Y si se les ha encomendado una tarea responsable en la que pueden desplegarse, por su propia iniciativa no surge nada. Se preocupan sobre todo por las cláusulas la­borales. Exigen derechos para poder trabajar en condiciones favorables. Pero no sucede nada. Carecen de pa­sión. Y les falta la capacidad agresiva por la que se afe­rran a algo y lo ponen en marcha. Derrochan grandes cantidades de energía en sí mismos. Y no tienen ninguna visión. No saben adónde quieren dirigir sus pasos, hacia dónde quieren encaminarse. Saben perfectamente lo que no funciona y bajo qué condiciones no quieren trabajar. Pero qué es lo que de verdad quieren, eso no lo saben.

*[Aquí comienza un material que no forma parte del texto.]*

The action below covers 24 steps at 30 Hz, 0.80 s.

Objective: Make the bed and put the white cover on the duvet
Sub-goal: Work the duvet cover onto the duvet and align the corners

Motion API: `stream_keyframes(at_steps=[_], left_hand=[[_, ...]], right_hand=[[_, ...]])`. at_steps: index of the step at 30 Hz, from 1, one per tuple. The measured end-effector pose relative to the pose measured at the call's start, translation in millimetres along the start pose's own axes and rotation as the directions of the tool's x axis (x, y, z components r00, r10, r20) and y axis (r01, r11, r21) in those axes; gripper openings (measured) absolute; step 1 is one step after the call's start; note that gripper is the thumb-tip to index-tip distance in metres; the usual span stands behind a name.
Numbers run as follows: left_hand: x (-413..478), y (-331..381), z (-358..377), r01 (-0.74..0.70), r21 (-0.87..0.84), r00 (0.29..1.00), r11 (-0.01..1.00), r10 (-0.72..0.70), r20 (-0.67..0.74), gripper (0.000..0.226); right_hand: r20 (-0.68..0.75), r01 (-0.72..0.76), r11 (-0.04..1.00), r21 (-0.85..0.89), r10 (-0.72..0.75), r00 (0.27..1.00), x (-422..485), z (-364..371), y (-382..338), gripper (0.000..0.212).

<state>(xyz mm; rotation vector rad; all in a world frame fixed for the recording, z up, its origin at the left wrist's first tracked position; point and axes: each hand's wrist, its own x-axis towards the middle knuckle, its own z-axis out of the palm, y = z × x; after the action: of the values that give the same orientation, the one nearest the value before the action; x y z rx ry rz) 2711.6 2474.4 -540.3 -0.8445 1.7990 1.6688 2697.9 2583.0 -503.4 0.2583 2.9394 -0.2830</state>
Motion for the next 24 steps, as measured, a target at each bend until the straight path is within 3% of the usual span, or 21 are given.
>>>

En razón de su estructura, son tipos más depresivos que agresivos. Ya desde su juventud se vuelven hacia dentro en lugar de acreditarse fuera, en el mundo. Re­húyen las batallas, sin las que no existe ninguna vitali­dad. Están demasiado cansados para combatir. Podrían resultar heridos. Prefieren acomodarse a su cansancio y girar en tomo a su salud y su bienestar. Pero cuanto más giran, tanto más insatisfechos se sienten. Fue así como descubrí dos grupos de jóvenes: por un lado, los que se comprometen y despliegan todas sus energías y aspiran siempre a desempeñar sus tareas mejor que sus antece­sores. Y existe un segundo grupo, el de los jóvenes can­sados, de los que no brota nada, que están demasiado ocupados consigo mismos, que se fatigan en el proceso de su autodevenir, que están agotados en su desalentado sí mismo.